外伝Ⅰ「國鉄職員 長崎の休暇」(完結済)

外伝Ⅰ第1話「國鉄職員の休暇」

夏も半分が終わり、世間はお盆休みを終えて通常業務に戻ろうかとしている。そんな中、待望の長期休暇をもらい、旅行に来ている一人の國鉄職員が居た。彼の名は長崎と言い、普段は都内の部署で勤務している。無口な雰囲気で目つきが鋭く、大柄で引き締まった肉体を持つというのが彼の外見的特徴だ。


ここは富良野盆地の中心地、富良野。北海道のほぼ中心に位置し、「北海道のへそ」と呼ばれ、観光や農業が盛んな町である。富良野と言えば、ラベンダー畑や「北の国から」のロケ地となった場所としても有名だ。長崎もラベンダー畑を眺め、ロケ地を巡り、挙げ句に富良野岳への登頂を果たした後だった。


『まもなく、17時00分発のフラノラベンダーエクスプレス4号の改札を始めます。この列車は乗車券の他に特急券が必要です』


行楽客の話し声が響く待合室に、改札開始の放送が入った。地方の國鉄線の駅は、大抵こんな具合に改札の時間が決まっており、自由に出入りできない。特に、北海道のような寒い地域ではよく見られる風景だ。別段用事が無ければ、早く入る必要があるのは鉄道マニアくらいなものだろう。國鉄でも関東の一部では自動改札機やICカードの導入が始まり、私鉄との競合に備えている。しかし、競合相手すらロクに居ない地方では導入するメリットが無いので、昔ながらの駅員が目視で確認して鋏を入れる方式をとっている。


「ごちそうさまです」


長崎は天ぷらそばを置き、改札口へと向かった。パチンッと小気味のよい鋏の音を鳴らしながら、駅員が改札を済ませていく。首都圏と比べれば客も少ないが、係員の数も少ないため、大変なことに変わりはなさそうだ。そんなことを考えていると、列の前の方から人を突き飛ばすような音が聞こえてきた。目をやると、いかにもガラの悪そうな金髪ロングの男が、改札口の手前でご老人と揉めているようだった。
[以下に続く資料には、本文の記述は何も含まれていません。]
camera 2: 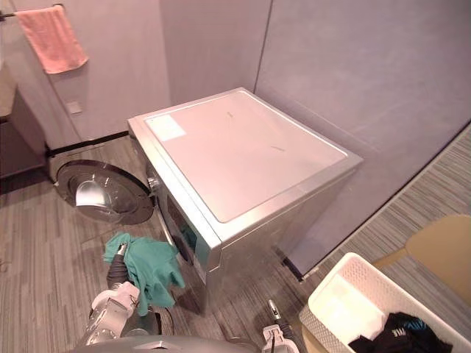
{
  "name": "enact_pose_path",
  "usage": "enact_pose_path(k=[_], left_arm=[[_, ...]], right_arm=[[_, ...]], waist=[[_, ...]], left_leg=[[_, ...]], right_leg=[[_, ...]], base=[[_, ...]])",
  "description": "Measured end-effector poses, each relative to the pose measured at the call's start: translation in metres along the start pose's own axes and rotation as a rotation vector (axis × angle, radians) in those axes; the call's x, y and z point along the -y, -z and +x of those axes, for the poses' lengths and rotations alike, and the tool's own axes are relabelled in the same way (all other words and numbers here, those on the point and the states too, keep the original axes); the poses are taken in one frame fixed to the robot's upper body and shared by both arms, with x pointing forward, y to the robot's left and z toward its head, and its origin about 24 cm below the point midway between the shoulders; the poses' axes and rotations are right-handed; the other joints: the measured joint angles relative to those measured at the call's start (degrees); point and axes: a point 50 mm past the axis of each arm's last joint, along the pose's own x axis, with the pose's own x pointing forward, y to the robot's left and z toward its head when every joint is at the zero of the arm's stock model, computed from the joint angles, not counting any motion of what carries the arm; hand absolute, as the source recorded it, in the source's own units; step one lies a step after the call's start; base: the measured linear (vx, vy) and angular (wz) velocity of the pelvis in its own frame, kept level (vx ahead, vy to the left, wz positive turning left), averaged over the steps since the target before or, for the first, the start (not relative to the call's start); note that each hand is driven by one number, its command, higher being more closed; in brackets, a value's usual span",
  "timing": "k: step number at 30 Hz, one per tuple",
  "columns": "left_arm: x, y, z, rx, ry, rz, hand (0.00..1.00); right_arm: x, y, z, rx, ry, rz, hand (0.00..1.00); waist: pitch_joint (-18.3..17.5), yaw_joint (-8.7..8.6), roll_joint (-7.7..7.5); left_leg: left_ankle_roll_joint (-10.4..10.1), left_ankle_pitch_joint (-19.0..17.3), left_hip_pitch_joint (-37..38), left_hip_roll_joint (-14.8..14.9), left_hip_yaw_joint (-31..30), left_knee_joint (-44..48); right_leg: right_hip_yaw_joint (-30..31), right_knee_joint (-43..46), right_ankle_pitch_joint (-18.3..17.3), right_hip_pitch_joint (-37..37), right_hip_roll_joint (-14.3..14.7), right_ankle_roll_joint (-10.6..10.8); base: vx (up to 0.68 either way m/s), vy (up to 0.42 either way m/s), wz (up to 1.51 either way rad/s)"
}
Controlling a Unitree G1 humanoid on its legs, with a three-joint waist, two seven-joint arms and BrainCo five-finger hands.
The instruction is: Pick up the laundry basket with both hands and put the clothes into the washing machine.
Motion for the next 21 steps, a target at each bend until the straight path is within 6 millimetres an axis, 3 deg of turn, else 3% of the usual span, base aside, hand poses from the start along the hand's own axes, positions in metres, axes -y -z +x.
enact_pose_path(k=[3, 4, 5, 6, 7, 8, 9, 10, 11, 12, 13, 14, 15, 16, 17, 18, 20, 21], left_arm=[[0.002, -0.004, 0.000, 0.016, 0.004, -0.002, 1.00], [0.002, -0.002, 0.000, 0.005, 0.001, -0.002, 1.00], [0.002, 0.000, 0.000, -0.006, 0.000, 0.000, 1.00], [0.001, 0.005, -0.001, -0.029, -0.007, 0.002, 1.00], [-0.002, 0.007, -0.001, -0.038, -0.021, 0.001, 1.00], [-0.008, 0.005, 0.002, -0.034, -0.047, -0.002, 1.00], [-0.008, 0.006, 0.003, -0.038, -0.049, -0.009, 1.00], [-0.006, 0.006, 0.003, -0.041, -0.042, -0.008, 1.00], [-0.002, 0.008, 0.004, -0.050, -0.020, 0.005, 1.00], [0.001, 0.008, 0.005, -0.053, -0.005, 0.015, 1.00], [0.006, 0.005, 0.008, -0.052, 0.024, 0.033, 1.00], [0.008, 0.004, 0.010, -0.047, 0.033, 0.037, 1.00], [0.009, 0.002, 0.011, -0.040, 0.040, 0.042, 1.00], [0.009, 0.000, 0.012, -0.034, 0.040, 0.049, 1.00], [0.006, -0.004, 0.012, -0.014, 0.029, 0.043, 1.00], [0.003, -0.008, 0.013, 0.008, 0.012, 0.031, 1.00], [0.002, -0.013, 0.013, 0.037, -0.003, 0.016, 1.00], [0.002, -0.015, 0.013, 0.048, -0.006, 0.011, 1.00]], right_arm=[[0.006, 0.006, -0.002, -0.031, 0.016, -0.020, 0.00], [0.007, 0.005, -0.002, -0.030, 0.026, -0.016, 0.00], [0.010, 0.005, -0.002, -0.028, 0.037, -0.008, 0.00], [0.015, 0.005, -0.001, -0.029, 0.069, -0.015, 0.00], [0.018, 0.006, 0.000, -0.040, 0.088, -0.031, 0.00], [0.020, 0.017, 0.001, -0.105, 0.109, -0.044, 0.00], [0.014, 0.018, 0.002, -0.106, 0.099, -0.033, 0.00], [0.012, 0.015, 0.002, -0.093, 0.092, -0.025, 0.00], [0.007, 0.009, 0.003, -0.059, 0.071, -0.003, 0.00], [0.003, 0.005, 0.003, -0.040, 0.057, 0.004, 0.00], [-0.006, -0.002, 0.004, -0.001, 0.022, 0.039, 0.00], [-0.009, -0.005, 0.004, 0.009, 0.009, 0.055, 0.00], [-0.014, -0.006, 0.004, 0.018, -0.009, 0.072, 0.00], [-0.025, -0.007, 0.006, 0.015, -0.039, 0.065, 0.00], [-0.032, -0.004, 0.006, 0.003, -0.059, 0.042, 0.00], [-0.037, -0.004, 0.006, 0.002, -0.081, 0.025, 0.00], [-0.042, -0.001, 0.006, -0.008, -0.099, 0.008, 0.00], [-0.045, 0.000, 0.005, -0.014, -0.111, -0.002, 0.00]], waist=[[-0.98, -0.17, -1.68], [-1.34, -0.67, -1.85], [-1.82, -0.79, -1.61], [-3.24, -1.03, -0.89], [-3.85, -1.21, -1.30], [-4.20, -1.99, -3.72], [-4.36, -2.19, -4.15], [-4.38, -2.22, -4.12], [-4.63, -2.06, -3.85], [-4.76, -2.08, -3.69], [-5.21, -1.86, -2.82], [-5.46, -1.43, -2.52], [-5.35, -0.90, -1.57], [-5.49, -0.70, -0.06], [-4.85, -0.95, 0.88], [-4.56, -1.47, 1.32], [-4.40, -0.97, 1.66], [-4.41, -0.89, 1.65]], left_leg=[[0.61, -0.38, 0.10, 3.36, -8.26, -11.39], [-0.37, 0.76, 0.85, 3.21, -15.30, -17.95], [-0.46, 2.41, 1.18, 2.89, -17.59, -20.73], [-8.45, 0.61, 2.63, 1.13, -20.68, -23.15], [-11.94, -2.58, 3.02, 0.04, -19.69, -23.21], [-11.75, -5.29, 1.06, -3.35, -17.68, -19.98], [-11.33, -6.58, -0.61, -5.21, -16.66, -16.03], [-10.97, -7.16, -1.14, -5.90, -16.17, -14.84], [-9.46, -8.25, -1.15, -6.92, -14.32, -14.25], [-8.84, -8.65, -1.05, -7.24, -13.28, -14.39], [-7.64, -9.20, -0.73, -7.91, -10.31, -14.63], [-7.00, -9.25, -0.38, -7.88, -8.68, -14.83], [-5.95, -9.06, 0.75, -7.83, -5.73, -15.80], [-4.03, -8.19, 2.85, -7.54, -1.07, -18.42], [-2.67, -7.46, 5.07, -7.16, 2.09, -20.43], [-1.65, -6.85, 7.53, -7.18, 5.57, -22.58], [-1.12, -6.65, 10.97, -7.04, 10.57, -24.84], [-1.00, -6.67, 11.94, -6.91, 12.41, -25.46]], right_leg=[[5.69, 2.46, -0.91, -4.16, -2.82, 3.54], [7.80, 3.65, -1.74, -5.40, -4.81, 6.96], [8.32, 3.85, -2.14, -5.67, -5.68, 8.37], [9.73, 3.54, -3.07, -6.02, -7.72, 11.24], [11.13, 2.75, -3.18, -5.96, -9.13, 11.50], [15.73, 0.32, -1.93, -4.99, -11.53, 11.27], [16.71, -2.61, 3.29, -3.60, -12.90, 11.68], [16.92, -3.95, 5.82, -3.07, -13.49, 12.39], [17.07, -5.62, 10.47, -3.14, -14.85, 13.02], [17.05, -6.08, 12.71, -3.60, -15.49, 12.86], [16.86, -6.51, 18.69, -6.07, -16.67, 10.68], [16.47, -6.41, 21.21, -7.47, -16.89, 8.14], [14.10, -6.78, 25.54, -9.65, -17.65, 3.56], [7.32, -8.42, 31.72, -11.53, -18.72, -2.41], [1.89, -3.25, 29.10, -13.53, -18.97, -2.01], [-5.32, 6.23, 21.76, -15.07, -18.46, -0.99], [-12.34, 14.95, 12.75, -15.40, -17.11, -1.14], [-13.97, 17.08, 10.02, -15.41, -16.14, -1.03]], base=[[0.14, 0.428, -0.77], [0.18, 0.537, -0.54], [0.23, 0.722, -0.40], [0.17, 0.543, -0.18], [0.24, 0.659, -0.05], [0.23, 0.593, 0.10], [0.22, 0.691, 0.15], [0.13, 0.556, 0.01], [0.05, 0.437, -0.13], [0.04, 0.429, -0.49], [0.02, 0.405, -0.67], [0.01, 0.391, -1.08], [-0.02, 0.389, -1.38], [-0.02, 0.386, -1.56], [-0.03, 0.392, -1.59], [-0.05, 0.205, -1.26], [-0.07, 0.138, -1.33], [-0.06, 0.072, -1.21]])
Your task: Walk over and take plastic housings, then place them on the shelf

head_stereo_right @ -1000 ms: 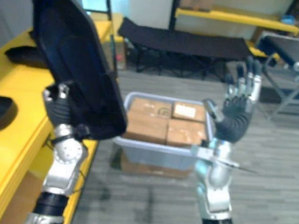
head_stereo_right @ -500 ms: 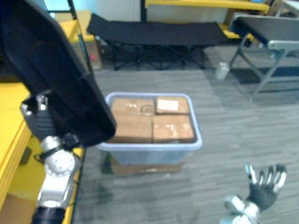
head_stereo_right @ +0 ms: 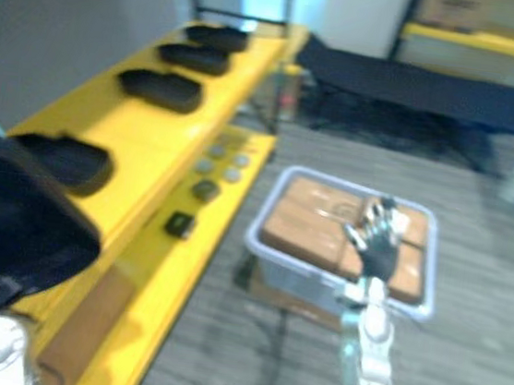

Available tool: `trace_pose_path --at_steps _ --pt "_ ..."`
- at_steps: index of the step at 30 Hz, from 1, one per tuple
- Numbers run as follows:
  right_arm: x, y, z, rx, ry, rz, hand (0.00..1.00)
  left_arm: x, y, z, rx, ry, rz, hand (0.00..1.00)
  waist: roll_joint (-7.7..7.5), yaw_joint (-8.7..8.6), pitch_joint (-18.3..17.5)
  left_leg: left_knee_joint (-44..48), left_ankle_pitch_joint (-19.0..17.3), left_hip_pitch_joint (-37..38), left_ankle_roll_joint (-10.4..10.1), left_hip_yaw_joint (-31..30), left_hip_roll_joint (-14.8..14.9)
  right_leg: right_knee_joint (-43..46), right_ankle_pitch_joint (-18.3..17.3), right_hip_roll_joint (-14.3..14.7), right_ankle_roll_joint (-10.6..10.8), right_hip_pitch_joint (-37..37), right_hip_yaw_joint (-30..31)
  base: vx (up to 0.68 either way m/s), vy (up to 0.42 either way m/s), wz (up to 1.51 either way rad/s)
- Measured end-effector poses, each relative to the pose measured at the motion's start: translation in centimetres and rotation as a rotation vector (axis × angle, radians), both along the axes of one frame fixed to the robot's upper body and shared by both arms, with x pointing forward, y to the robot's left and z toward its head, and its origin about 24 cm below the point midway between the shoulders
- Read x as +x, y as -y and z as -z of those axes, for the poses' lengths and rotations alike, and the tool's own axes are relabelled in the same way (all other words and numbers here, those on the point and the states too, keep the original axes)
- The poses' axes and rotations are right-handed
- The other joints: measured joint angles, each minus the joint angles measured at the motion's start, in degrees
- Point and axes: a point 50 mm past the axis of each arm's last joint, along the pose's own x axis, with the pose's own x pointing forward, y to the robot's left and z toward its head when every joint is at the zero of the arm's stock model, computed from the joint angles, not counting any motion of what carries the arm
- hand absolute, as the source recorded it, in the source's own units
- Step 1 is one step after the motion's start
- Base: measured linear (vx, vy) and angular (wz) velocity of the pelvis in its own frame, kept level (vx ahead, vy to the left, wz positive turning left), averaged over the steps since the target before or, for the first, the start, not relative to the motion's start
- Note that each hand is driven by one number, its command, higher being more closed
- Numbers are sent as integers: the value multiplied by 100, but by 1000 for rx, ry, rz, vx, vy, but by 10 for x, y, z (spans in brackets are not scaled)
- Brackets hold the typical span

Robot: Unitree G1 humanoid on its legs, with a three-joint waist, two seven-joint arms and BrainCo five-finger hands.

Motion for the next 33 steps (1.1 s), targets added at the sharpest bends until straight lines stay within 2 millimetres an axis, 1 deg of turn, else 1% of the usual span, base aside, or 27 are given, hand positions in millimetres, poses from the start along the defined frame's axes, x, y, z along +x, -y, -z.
trace_pose_path --at_steps 2,3,4,5,6,8,9,11,13,14,15,16,17,18,20,22,23,24,25,26,27,28,29,30,31,32,33 --pt "7 -24 -4 -18 16 -91 0 -28 -8 -2 19 4 -93 100 -42 375 -24 49 -10 -120 19 -288 -131 36 -7 -40 -6 90 -317 90 72 71" --pt "8 -30 -6 -18 21 -109 0 -33 -9 -1 13 17 -105 100 -44 442 -25 58 -10 -145 20 -327 -150 63 -7 -50 -6 92 -384 73 92 53" --pt "11 -41 -11 -17 36 -138 0 -41 -8 0 0 45 -111 100 -44 559 -25 92 -5 -175 27 -421 -187 109 -7 -66 -6 116 -454 65 101 49" --pt "13 -47 -14 -18 48 -151 0 -44 -7 0 -1 66 -107 100 -65 625 -29 128 -3 -174 30 -527 -243 133 -8 -88 -7 189 -574 63 115 52" --pt "14 -50 -17 -26 54 -162 0 -44 -6 1 0 69 -104 100 -70 651 -33 158 -7 -168 32 -577 -266 156 -12 -100 -13 244 -625 45 93 40" --pt "18 -55 -21 -47 57 -181 0 -45 -4 3 -6 80 -98 100 -104 651 -51 164 -13 -169 41 -617 -294 223 -38 -143 -38 253 -709 13 79 15" --pt "18 -55 -22 -50 54 -180 0 -44 -3 3 -7 74 -84 100 -115 646 -56 163 -25 -172 59 -620 -313 285 -111 -149 -104 247 -723 -9 56 5" --pt "19 -52 -20 -62 35 -179 0 -40 -2 4 -7 72 -58 100 -129 622 -47 208 -55 -198 107 -625 -360 356 -233 -202 -112 259 -765 -31 33 9" --pt "19 -44 -19 -80 24 -163 0 -33 -1 2 -3 75 -18 100 -170 533 -50 254 -62 -386 123 -716 -467 369 -342 -216 -83 283 -1069 -61 11 47" --pt "19 -33 -19 -88 25 -131 0 -25 0 1 -2 90 26 100 -228 399 4 253 -26 -484 156 -883 -557 378 -417 -229 -71 355 -1342 -103 -13 96" --pt "18 -22 -15 -96 9 -89 0 -19 0 -1 -10 108 74 100 -246 352 28 250 6 -580 170 -921 -562 419 -454 -214 -103 386 -1543 -100 -12 99" --pt "17 -17 -13 -100 -1 -68 0 -18 -1 -2 -10 113 89 100 -259 336 41 239 31 -598 170 -903 -545 453 -466 -214 -122 413 -1617 -71 4 80" --pt "13 -8 -7 -117 -21 -36 0 -17 -2 -2 -18 121 114 100 -252 328 101 213 65 -582 167 -873 -530 602 -537 -254 -219 455 -1664 -39 27 59" --pt "9 -2 -1 -132 -41 -20 0 -18 -2 -2 -24 124 125 100 -276 335 126 181 104 -574 187 -827 -519 768 -579 -321 -269 451 -1657 -24 36 51" --pt "5 4 4 -142 -54 -11 0 -18 -2 -1 -36 128 141 100 -251 331 211 173 185 -576 193 -828 -535 1045 -611 -443 -260 431 -1615 0 49 36" --pt "-1 11 8 -165 -66 20 0 -13 2 -1 -37 125 179 100 -234 313 235 193 228 -572 227 -911 -618 1372 -611 -567 -260 349 -1344 24 59 49" --pt "-8 20 9 -177 -70 70 0 -6 6 -5 -23 129 231 100 -249 205 249 258 254 -569 264 -1110 -705 1710 -609 -639 -263 293 -1004 47 41 69" --pt "-11 25 10 -180 -72 98 0 -3 9 -7 -12 131 262 100 -258 148 254 253 269 -560 274 -1225 -734 1991 -606 -683 -267 207 -764 50 4 111" --pt "-22 38 8 -187 -49 181 0 11 16 -13 16 133 358 100 -178 9 326 225 319 -554 267 -1589 -741 2516 -1070 -593 -412 -56 -20 14 -42 95" --pt "-26 43 5 -195 -31 215 0 16 18 -15 22 138 391 100 -203 -45 344 205 354 -542 256 -1712 -742 2612 -1315 -517 -349 -122 207 -53 -80 98" --pt "-30 46 -5 -208 36 254 0 23 22 -18 34 149 437 100 -223 -138 420 134 434 -579 225 -1731 -742 2693 -1562 -436 -370 -392 488 -79 -63 38" --pt "-29 45 -13 -216 81 259 0 25 22 -20 41 158 442 100 -263 -151 503 163 436 -583 219 -1682 -743 2655 -1552 -430 -393 -498 569 -136 -67 -5" --pt "-23 41 -29 -227 166 263 0 27 23 -25 58 176 449 100 -378 -151 723 264 418 -615 191 -1491 -770 2559 -1521 -439 -341 -663 631 -121 -53 -33" --pt "-21 41 -36 -233 201 265 0 29 24 -25 56 185 457 100 -350 -152 786 329 379 -683 130 -1468 -751 2555 -1604 -440 -241 -655 637 -178 -85 -39" --pt "-18 41 -47 -249 257 267 0 34 27 -26 52 200 480 100 -290 -155 882 496 314 -882 39 -1430 -669 2323 -1717 -330 -68 -680 716 -202 -93 -34" --pt "-14 40 -56 -268 295 265 0 37 29 -26 49 212 488 100 -161 -177 1016 578 295 -1002 13 -1380 -596 2106 -1820 -229 108 -712 704 -213 -82 -33" --pt "-13 41 -59 -275 305 265 0 41 31 -28 47 224 505 100 -24 -196 1172 575 302 -1004 7 -1354 -487 2120 -1809 -145 47 -740 724 -227 -66 -21"
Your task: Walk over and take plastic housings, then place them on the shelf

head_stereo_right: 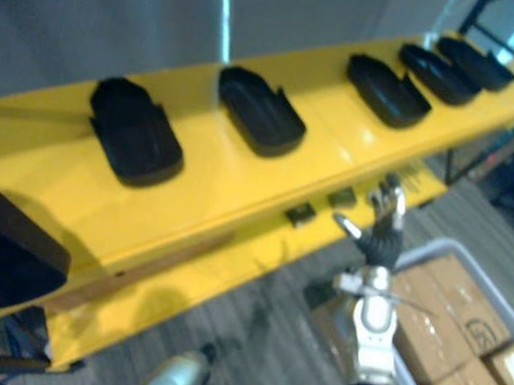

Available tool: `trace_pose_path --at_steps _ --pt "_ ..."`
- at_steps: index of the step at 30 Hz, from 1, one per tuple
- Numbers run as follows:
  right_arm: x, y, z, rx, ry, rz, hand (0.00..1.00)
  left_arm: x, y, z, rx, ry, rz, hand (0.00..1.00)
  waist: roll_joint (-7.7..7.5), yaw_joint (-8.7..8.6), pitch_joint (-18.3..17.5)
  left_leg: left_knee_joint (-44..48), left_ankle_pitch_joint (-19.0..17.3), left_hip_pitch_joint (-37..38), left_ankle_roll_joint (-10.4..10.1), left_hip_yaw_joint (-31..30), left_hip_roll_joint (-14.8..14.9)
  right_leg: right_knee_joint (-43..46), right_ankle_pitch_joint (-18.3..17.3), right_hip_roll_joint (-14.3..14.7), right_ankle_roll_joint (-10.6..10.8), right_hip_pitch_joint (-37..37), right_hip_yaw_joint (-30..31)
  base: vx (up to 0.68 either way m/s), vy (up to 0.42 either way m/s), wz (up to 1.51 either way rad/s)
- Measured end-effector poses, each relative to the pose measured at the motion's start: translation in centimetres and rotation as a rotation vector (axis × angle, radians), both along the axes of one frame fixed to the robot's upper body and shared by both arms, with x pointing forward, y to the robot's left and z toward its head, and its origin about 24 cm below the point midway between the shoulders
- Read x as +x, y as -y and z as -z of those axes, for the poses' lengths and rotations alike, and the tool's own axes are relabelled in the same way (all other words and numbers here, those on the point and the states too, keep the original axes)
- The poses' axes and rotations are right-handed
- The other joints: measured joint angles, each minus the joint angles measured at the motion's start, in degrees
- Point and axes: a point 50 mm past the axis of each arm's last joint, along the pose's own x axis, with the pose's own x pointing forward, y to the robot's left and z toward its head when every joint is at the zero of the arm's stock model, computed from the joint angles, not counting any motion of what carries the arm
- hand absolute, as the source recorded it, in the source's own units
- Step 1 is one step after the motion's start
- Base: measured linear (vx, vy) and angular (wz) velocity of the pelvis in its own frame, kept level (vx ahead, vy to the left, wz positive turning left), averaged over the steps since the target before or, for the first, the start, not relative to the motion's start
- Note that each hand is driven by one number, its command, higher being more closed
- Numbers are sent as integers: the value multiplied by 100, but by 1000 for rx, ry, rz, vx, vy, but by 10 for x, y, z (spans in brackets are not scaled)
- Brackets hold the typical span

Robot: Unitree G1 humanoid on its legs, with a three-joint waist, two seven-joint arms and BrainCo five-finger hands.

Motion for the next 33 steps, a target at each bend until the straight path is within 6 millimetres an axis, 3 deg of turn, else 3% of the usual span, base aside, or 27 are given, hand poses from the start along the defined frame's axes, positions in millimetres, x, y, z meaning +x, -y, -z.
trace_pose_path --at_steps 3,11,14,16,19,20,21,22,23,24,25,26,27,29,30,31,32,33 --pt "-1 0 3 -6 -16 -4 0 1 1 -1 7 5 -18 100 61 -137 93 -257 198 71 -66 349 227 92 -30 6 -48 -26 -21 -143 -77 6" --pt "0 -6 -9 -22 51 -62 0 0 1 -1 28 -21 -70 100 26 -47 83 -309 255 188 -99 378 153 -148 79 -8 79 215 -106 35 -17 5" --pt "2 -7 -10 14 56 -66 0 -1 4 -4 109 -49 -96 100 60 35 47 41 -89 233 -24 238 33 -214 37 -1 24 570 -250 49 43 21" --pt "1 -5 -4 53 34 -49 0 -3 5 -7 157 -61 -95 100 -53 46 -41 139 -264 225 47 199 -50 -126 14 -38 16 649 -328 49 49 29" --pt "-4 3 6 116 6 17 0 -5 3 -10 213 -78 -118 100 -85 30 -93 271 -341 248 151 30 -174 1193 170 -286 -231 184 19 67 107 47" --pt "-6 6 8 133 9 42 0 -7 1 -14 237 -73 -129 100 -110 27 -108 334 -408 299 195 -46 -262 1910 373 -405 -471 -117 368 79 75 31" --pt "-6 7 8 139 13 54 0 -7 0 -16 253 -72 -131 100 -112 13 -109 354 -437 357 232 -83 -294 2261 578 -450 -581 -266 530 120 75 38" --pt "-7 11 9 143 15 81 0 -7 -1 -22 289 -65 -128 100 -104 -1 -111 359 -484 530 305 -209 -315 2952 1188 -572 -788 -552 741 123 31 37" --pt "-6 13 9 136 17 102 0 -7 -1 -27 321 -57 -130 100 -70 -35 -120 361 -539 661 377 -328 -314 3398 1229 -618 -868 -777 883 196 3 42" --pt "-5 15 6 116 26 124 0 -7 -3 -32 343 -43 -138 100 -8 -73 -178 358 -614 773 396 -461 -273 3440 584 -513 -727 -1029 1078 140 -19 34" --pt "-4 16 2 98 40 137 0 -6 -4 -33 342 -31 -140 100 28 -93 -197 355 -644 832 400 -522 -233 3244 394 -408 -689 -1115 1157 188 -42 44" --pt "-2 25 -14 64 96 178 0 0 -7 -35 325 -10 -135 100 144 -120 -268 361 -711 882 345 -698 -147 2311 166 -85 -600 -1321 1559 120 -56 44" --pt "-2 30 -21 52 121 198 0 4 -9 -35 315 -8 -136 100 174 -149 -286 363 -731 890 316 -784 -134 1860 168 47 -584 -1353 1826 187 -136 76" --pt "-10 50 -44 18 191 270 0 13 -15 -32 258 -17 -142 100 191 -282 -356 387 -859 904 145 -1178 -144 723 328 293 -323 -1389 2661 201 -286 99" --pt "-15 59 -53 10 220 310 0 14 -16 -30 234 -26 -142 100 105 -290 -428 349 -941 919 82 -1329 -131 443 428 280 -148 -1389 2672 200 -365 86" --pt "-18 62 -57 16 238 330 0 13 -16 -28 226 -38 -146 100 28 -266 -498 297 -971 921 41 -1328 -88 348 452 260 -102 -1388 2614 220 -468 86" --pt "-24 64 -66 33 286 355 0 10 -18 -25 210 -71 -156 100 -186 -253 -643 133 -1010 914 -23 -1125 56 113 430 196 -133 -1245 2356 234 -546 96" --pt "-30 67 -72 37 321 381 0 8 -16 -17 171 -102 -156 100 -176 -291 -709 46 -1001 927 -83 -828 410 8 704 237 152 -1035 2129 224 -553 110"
「邪魔なんだよジジィ、切符くらい並ぶ前に用意しとけや」


「お、お客様、お止めください」


止めに入った改札係の若い駅員は怯えているようで、声が震えている。すると男の怒りの矛先は駅員の方へと向かう。


「なんだよ、切符くらい用意しとくもんだろ?改札口まで来て財布漁ってるのがわりぃんだよ」


「で、ですが、突き飛ばす必要は無かったのではないでしょうか……」


「うるせえよ、お前も文句つけんならハッキリと言えよ、ごにょごにょ言ってるのが腹立つんだよなぁ」


そう言い放ち、男は駅員に殴りかかろうとした。刹那、長崎は二人の間に割って入り、拳を受け止めた。


「それ以上やると完全に暴行罪になるぞ」


「なんだ、お前は」


突然現れた長崎に男は怯んだが、すぐに威勢を取り戻す。


「やるか?オッサン」


「ここで殴り合ってもいいが、君が負けて泣きわめくだけだぞ」


「んだと、やってやらぁ」


男は勢いをつけて殴りかかろうと、一歩下がる。意図せずギャラリーとなった他の乗客は、更に後ろへと下がる。挑発してしまったことを長崎は後悔した。男は助走をつけ、長崎に殴りかかる。手早く終わらせたかったので一発目から受け流し、そのまま背負い投げ。男の視界は瞬く間に上下が反転し、床に叩きつけられていた。


「だから、やめておけと」


男は無言で立ち上がり、連れと思われる女を乱暴に掴み駅員に切符を差し出す。唖然としていた駅員は正気を取り戻し、通常通り業務をこなす。 長崎の番になり切符を差し出すと、駅員は小声で礼を言った。


「ありがとうございます、助かりました」


「いえいえ、ああいうお客さんはどこでも居ますから」


管理局も違うので、向こうは國鉄職員だと気づいてないだろう。長崎は古いレールを活用した古くからある跨線橋を渡り、特急「フラノラベンダーエクスプレス4号」の発着する5番線へと向かった。